Austin Sams, the student body president at Hampton University, mentioned that being timely and knowledgeable on your voting plan could provide a better voting experience.

“College students’ votes are historically disenfranchised... and polling places are not always accessible,” he said. “So, trying to reevaluate, acknowledge that and try to get in front of it early is something that I think is really important, especially as we head into a really important presidential election.”

Hampton uses student organizations in an attempt to get students on campuses registered to vote. Recently, the university sponsored a Sept. 8 registration kickoff called “Our Power and Our Legacy” where student government members collaborated with two other organizations to challenge one another in an attempt to see which group could register the most students. Similarly, Virginia State University organized events with efforts to gather students in order to be informed and educated on the voting process.
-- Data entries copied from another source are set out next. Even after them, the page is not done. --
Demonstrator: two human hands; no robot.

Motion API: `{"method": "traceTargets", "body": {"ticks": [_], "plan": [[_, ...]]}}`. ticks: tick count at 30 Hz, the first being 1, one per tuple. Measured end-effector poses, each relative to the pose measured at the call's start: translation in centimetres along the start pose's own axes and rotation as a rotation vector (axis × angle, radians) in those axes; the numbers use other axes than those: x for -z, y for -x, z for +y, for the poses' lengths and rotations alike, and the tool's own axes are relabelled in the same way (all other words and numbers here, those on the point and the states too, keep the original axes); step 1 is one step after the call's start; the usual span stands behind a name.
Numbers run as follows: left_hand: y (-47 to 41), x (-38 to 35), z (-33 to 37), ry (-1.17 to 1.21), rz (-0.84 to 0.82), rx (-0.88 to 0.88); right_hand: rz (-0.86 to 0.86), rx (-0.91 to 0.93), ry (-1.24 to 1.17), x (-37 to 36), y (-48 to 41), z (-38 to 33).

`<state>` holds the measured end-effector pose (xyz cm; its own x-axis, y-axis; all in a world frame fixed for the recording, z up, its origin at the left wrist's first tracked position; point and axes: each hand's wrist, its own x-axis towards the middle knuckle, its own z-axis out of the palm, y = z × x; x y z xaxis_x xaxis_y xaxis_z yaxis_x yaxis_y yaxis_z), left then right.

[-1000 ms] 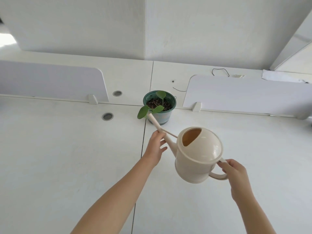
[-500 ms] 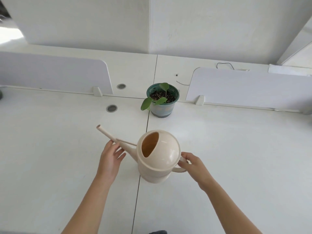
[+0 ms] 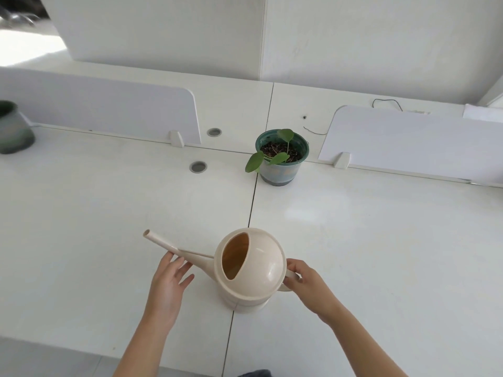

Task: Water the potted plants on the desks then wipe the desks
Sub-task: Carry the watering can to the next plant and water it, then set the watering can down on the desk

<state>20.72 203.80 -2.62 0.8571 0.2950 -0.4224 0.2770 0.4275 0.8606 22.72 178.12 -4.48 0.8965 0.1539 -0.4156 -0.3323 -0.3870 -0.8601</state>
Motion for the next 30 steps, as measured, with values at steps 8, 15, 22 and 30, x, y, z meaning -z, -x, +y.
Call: {"method": "traceTargets", "body": {"ticks": [8,15,22,30], "plan": [[0.5,0.3,-0.6,-0.116,0.064,0.035,-0.006,0.002,-0.043,0.0,0.4,-0.2],[2.8,-1.1,0.6,-0.299,0.167,-0.085,0.099,0.106,-0.121,2.4,0.3,-1.7],[-1.0,-5.9,3.9,-0.347,0.074,-0.204,0.179,0.149,-0.157,5.4,-2.9,-4.4],[-12.0,-15.5,6.4,-0.370,-0.047,-0.240,0.370,0.153,-0.214,8.1,-12.0,-9.0]]}}
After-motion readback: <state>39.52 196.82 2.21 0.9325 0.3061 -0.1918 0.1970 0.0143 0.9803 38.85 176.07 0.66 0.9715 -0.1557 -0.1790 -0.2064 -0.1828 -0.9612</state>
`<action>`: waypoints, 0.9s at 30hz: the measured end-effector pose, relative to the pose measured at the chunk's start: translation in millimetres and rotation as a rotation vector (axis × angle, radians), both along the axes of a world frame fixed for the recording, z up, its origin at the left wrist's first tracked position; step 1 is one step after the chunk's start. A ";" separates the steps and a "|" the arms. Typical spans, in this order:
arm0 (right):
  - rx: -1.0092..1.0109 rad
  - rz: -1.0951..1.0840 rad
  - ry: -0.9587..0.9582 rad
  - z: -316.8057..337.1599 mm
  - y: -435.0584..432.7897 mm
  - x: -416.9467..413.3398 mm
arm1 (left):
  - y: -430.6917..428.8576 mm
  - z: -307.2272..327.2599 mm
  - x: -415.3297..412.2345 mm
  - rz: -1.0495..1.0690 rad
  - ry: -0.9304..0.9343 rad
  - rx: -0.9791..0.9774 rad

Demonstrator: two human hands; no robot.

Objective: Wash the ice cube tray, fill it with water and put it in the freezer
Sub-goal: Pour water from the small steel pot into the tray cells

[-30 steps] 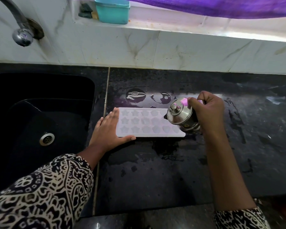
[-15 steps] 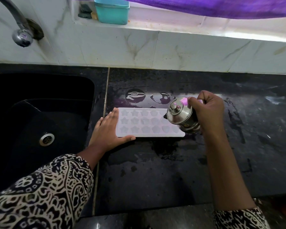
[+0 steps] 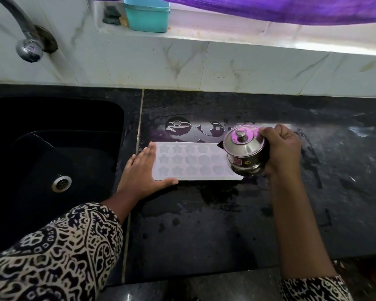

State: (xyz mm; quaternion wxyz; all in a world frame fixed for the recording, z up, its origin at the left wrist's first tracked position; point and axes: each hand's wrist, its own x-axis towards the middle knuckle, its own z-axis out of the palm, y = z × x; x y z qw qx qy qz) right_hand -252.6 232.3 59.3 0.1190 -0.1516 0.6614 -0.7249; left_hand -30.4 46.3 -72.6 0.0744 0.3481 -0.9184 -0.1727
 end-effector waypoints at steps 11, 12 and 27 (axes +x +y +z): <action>0.133 -0.038 0.121 -0.9 15.7 -7.8 | 0.3 0.7 -0.1 0.002 0.002 -0.008; 0.148 -0.042 0.138 -1.4 16.6 -8.9 | 0.3 1.1 -0.2 0.000 0.003 -0.008; 0.261 -0.043 0.287 -4.9 21.1 -13.8 | 0.3 1.0 -0.1 0.000 0.013 -0.013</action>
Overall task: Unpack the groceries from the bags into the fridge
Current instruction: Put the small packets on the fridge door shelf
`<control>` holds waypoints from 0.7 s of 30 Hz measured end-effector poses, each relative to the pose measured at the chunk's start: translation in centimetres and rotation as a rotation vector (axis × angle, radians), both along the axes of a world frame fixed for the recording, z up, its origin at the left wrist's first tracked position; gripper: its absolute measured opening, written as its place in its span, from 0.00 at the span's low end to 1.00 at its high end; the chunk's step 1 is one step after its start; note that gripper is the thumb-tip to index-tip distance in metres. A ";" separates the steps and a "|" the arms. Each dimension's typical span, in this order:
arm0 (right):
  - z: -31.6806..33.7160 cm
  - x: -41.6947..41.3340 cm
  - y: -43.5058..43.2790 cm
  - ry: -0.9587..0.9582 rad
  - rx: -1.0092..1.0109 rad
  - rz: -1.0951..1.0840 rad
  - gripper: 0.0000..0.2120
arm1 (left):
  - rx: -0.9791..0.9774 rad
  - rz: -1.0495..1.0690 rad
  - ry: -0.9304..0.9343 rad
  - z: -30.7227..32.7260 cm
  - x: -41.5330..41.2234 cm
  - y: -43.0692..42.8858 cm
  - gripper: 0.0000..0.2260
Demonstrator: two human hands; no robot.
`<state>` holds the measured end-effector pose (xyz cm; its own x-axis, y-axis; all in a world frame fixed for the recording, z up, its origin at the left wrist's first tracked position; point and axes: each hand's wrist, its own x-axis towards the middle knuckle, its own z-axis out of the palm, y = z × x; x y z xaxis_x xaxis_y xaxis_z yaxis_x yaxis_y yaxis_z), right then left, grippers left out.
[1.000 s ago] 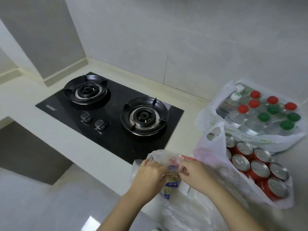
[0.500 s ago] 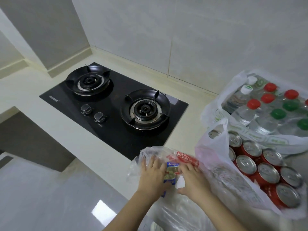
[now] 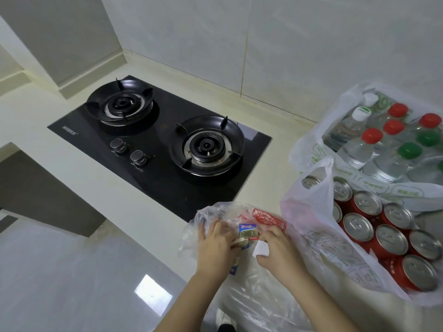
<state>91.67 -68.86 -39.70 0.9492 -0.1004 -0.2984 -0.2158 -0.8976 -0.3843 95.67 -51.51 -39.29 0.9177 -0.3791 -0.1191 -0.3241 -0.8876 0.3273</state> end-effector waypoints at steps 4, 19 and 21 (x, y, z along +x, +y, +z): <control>0.4 0.2 -0.7 -0.017 0.138 -0.083 0.17 | -0.063 0.025 0.005 -0.2 -0.2 0.5 0.14; 1.4 0.4 -0.8 -0.035 0.219 -0.087 0.07 | -0.153 0.111 0.057 0.2 -0.6 0.4 0.13; 1.4 0.4 -1.3 -0.065 0.243 -0.176 0.10 | -0.197 0.142 0.073 0.6 -0.5 0.2 0.12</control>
<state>92.06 -70.14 -38.28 0.9416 -0.1980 -0.2725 -0.3273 -0.7288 -0.6014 95.18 -51.29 -38.73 0.9549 -0.2696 -0.1241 -0.1699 -0.8394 0.5163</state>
Student body president Kameron Gray is adamant about his fellow classmates voting, while also studying and getting to know the candidates. “We have forums and events to make sure everyone knows about different candidates and make sure that they know who they’re voting for. Certain people may not know who a candidate is and they may just go out and vote,” he said. “That’s not being a sound voter.”

Kameron Gray

Gray, who plans to become an elected official in another capacity down the line, says students shouldn’t prioritize the presidential election over the ones happening in their backyard.

Chesterfield County, which includes Virginia State University, has a race for Treasurer including candidates Michael Jackson (D) and Rebecca R. Longnaker (R).

“Definitely do your research on the candidates to make sure that they align with your vision,” Gray said. “Always vote for your state and local elections because those elections are the elections that actually impact you the most.”

Sams shared the same sentiment: As young adults, he said, who students decide as their next electee doesn’t just impact them now, but also in the years to come. “We are about to leave college and go into the workforce, whatever that may look like,” he said. “So it’s important that we really evaluate the people that are on the ballot — from president all the way down to your local school board elections — and think about the people that are going to not only impact our lives moving forward, but eventually our kids lives and our loved ones later on down the road.”

Regardless of who students vote for, Gray simply wants to ensure that the student body has the right resources and organizations to aid in the voting process. He invites students to reach out to the Association of Political Science, an organization that provides knowledge on the candidates and which he’s a part of.

“Be a sound voter,” he said. “Don’t just vote for who people tell you to vote for,” Gray said. Even by not voting, Gray said, students have made an important decision about their future. If they don’t make their voice heard at the ballot box, they have sent a message either way, Gray argues.

“You are responsible for yourself, you are accountable for yourself,” Woodson said. “Many people say, ‘My vote doesn’t count.’ Well ... I tell all my friends, by not voting, that is you voting.”